*Instructions for the task:* From the first line to the last, transcribe the data exactly.

+++ Supplied information +++

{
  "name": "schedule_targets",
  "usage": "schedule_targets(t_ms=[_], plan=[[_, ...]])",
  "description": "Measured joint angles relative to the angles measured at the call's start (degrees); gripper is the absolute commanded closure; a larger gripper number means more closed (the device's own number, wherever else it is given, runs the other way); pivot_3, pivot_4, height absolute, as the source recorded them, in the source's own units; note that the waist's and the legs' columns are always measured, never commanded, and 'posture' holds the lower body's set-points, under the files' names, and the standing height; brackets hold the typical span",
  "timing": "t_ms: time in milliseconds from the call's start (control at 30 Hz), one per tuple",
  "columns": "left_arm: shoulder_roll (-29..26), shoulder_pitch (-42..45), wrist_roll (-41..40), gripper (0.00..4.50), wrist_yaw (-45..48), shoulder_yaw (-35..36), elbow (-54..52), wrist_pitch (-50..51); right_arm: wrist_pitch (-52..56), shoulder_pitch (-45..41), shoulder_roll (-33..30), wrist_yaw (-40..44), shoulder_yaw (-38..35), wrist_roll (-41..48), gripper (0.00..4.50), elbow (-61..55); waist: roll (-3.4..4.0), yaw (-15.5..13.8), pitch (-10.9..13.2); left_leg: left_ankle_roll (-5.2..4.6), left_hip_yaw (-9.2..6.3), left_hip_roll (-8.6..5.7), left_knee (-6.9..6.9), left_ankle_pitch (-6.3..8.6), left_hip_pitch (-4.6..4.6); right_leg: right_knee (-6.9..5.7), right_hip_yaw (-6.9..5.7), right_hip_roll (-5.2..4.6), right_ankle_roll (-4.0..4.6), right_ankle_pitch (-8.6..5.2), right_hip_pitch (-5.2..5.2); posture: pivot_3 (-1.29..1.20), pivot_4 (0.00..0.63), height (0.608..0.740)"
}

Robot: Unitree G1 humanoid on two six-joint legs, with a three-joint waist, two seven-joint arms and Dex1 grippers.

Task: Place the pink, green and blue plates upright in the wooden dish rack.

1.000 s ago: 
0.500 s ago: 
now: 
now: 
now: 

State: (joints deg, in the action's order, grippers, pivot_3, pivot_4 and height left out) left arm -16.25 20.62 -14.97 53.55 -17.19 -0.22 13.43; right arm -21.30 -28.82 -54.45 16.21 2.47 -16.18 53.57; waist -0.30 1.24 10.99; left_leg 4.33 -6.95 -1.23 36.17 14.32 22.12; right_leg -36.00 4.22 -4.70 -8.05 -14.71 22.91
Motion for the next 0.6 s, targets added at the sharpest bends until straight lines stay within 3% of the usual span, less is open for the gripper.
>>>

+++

*Answer to the exercise:*
{
  "name": "schedule_targets",
  "usage": "schedule_targets(t_ms=[_], plan=[[_, ...]])",
  "description": "Measured joint angles relative to the angles measured at the call's start (degrees); gripper is the absolute commanded closure; a larger gripper number means more closed (the device's own number, wherever else it is given, runs the other way); pivot_3, pivot_4, height absolute, as the source recorded them, in the source's own units; note that the waist's and the legs' columns are always measured, never commanded, and 'posture' holds the lower body's set-points, under the files' names, and the standing height; brackets hold the typical span",
  "timing": "t_ms: time in milliseconds from the call's start (control at 30 Hz), one per tuple",
  "columns": "left_arm: shoulder_roll (-29..26), shoulder_pitch (-42..45), wrist_roll (-41..40), gripper (0.00..4.50), wrist_yaw (-45..48), shoulder_yaw (-35..36), elbow (-54..52), wrist_pitch (-50..51); right_arm: wrist_pitch (-52..56), shoulder_pitch (-45..41), shoulder_roll (-33..30), wrist_yaw (-40..44), shoulder_yaw (-38..35), wrist_roll (-41..48), gripper (0.00..4.50), elbow (-61..55); waist: roll (-3.4..4.0), yaw (-15.5..13.8), pitch (-10.9..13.2); left_leg: left_ankle_roll (-5.2..4.6), left_hip_yaw (-9.2..6.3), left_hip_roll (-8.6..5.7), left_knee (-6.9..6.9), left_ankle_pitch (-6.3..8.6), left_hip_pitch (-4.6..4.6); right_leg: right_knee (-6.9..5.7), right_hip_yaw (-6.9..5.7), right_hip_roll (-5.2..4.6), right_ankle_roll (-4.0..4.6), right_ankle_pitch (-8.6..5.2), right_hip_pitch (-5.2..5.2); posture: pivot_3 (-1.29..1.20), pivot_4 (0.00..0.63), height (0.608..0.740)"
}

Robot: Unitree G1 humanoid on two six-joint legs, with a three-joint waist, two seven-joint arms and Dex1 grippers.

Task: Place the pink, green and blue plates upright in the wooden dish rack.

1.000 s ago: 
0.500 s ago: 
now: 
now: 
now: 

State: (joints deg, in the action's order, grippers, pivot_3, pivot_4 and height left out) left arm -16.25 20.62 -14.97 53.55 -17.19 -0.22 13.43; right arm -21.30 -28.82 -54.45 16.21 2.47 -16.18 53.57; waist -0.30 1.24 10.99; left_leg 4.33 -6.95 -1.23 36.17 14.32 22.12; right_leg -36.00 4.22 -4.70 -8.05 -14.71 22.91
Motion for the next 0.6 s, targets added at the sharpest bends until straight lines stay within 3% of the usual span, less is open for the gripper.
>>>

This output has come to an end.